Hey, can’t blame a guy for asking. It would even make sense in terms of the plot, considering she’s playing a woman pretending to be a man pretending to be a woman, who falls for a man who thinks she’s also a man, despite her pretending to be a woman. If that isn’t a convoluted situation which could easily be cleared up with some gratuitous boobage, I don’t know what is. But I would like to point out: I still watched the film, even after being denied Mary Poppins’ poppets.
That’s even though I’ve never been much of a fan of Blake Edwards and his comedies. The Pink Panther series left me largely unmoved: Peter Sellers putting on a silly voice and prat-falling is something which has limited appeal. I didn’t realize that V/V was originally intended as another vehicle for Sellers, before his death in 1980. Interesting to speculate how that might have turned out. Nor was I aware that this is actually a remake of a Weimar Republic movie from 1933 with the same plot, Viktor und Viktoria.
It’s set around the same time, but is moved to Paris. Down on his luck drag artist Toddy (Preston) bumps into down on her luck singer Victoria Grant (Andrews) and has the genius idea of reinventing her as female impersonator – and member of the Polish aristocracy! – Count Victor Grazinski. She/he/xe achieves great success, but also catches the eye of visiting Chicago “businessman” King Marchand (Garner), who is appalled to discover that the “woman” over whom he has been drooling is apparently a man.

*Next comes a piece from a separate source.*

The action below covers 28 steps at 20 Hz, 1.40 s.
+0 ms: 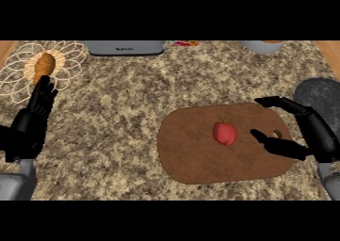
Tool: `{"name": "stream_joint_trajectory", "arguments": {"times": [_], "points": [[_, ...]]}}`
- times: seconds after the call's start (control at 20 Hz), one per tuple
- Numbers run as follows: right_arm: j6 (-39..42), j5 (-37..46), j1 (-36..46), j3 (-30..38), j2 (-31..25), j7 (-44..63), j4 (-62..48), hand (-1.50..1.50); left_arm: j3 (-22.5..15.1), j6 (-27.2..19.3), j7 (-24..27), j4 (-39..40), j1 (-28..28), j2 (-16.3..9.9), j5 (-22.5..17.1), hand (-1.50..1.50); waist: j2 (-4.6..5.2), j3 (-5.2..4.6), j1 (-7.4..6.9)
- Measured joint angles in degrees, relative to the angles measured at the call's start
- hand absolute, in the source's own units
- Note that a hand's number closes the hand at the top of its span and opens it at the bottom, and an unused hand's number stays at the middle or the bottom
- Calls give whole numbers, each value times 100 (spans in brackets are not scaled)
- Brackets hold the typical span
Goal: Pick the bell pepper from the cutting board and place it in the pan
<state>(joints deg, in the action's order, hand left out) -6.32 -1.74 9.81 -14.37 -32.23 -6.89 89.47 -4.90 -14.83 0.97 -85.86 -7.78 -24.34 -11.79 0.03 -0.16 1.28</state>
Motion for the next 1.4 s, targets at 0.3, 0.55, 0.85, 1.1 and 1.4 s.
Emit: {"name": "stream_joint_trajectory", "arguments": {"times": [0.3, 0.55, 0.85, 1.1, 1.4], "points": [[-424, 970, -686, 222, -911, 222, 1286, -150, -25, -19, -261, 1, -138, 168, -75, 0, -49, 4, 97], [372, 1155, -570, 393, -1976, 1520, 2318, -150, -78, -10, -387, -45, -247, 231, -51, 0, -52, -7, 25], [1514, 728, 367, 405, -2591, 3521, 3140, -150, -118, 82, -405, 61, -384, 332, -18, 0, -16, -7, -129], [2145, 687, 1694, -48, -2354, 4798, 3213, -150, -69, 156, -513, 119, -559, 366, 18, 0, 4, -2, -238], [2608, 732, 2662, -602, -1355, 5636, 2850, -150, 29, 252, -511, 191, -640, 449, 94, 0, 3, 4, -222]]}}
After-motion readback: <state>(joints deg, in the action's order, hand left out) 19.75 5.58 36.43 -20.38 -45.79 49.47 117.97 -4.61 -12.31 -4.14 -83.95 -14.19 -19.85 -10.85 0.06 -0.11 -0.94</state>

But, hey, to quote Sons of Anarchy, “never judge a book by its penis,” and King charged on regardless, despite the disdain of his current girlfriend, Norma Cassidy (Warren).
Hilarity, I guess, ensues. Except, it doesn’t. This is a comedy which seems more interested in getting the whole world and all its many, many genders, to join hands and sing Kumbaya, than… Oh, I dunno: being funny. The film’s peak humor is reached early, with a sequence of supreme bitchiness betweed Toddy and a gloriously deadpan waiter (Graham Stark, like Sellars and Andrews, another Edwards regular). It doesn’t come close thereafter, though Warren’s chirpily malicious gangster moll is fun to watch. It works better as a musical, with Andrews getting a couple of true showstoppers, courtesy of Henry Mancini and Leslie Bricusse, and the scenario gives full rein to some lavish staging.
But it suffers from the same basic problem as Mrs. Doubtfire – sorry, “Mee-sus Doot-fi-er” – and Wing Chun. Julie Andrews is as convincing a Polish count, as Robin Williams is a Scottish nanny, or Michelle Yeoh a man. Which is: not at all. It’s an illusion that doesn’t so much stumble out of the gate, for me, as refuse to leave its comfy stable at all. As a result, it’s never going to be more than an implausible trifle, albeit certainly not devoid of charm.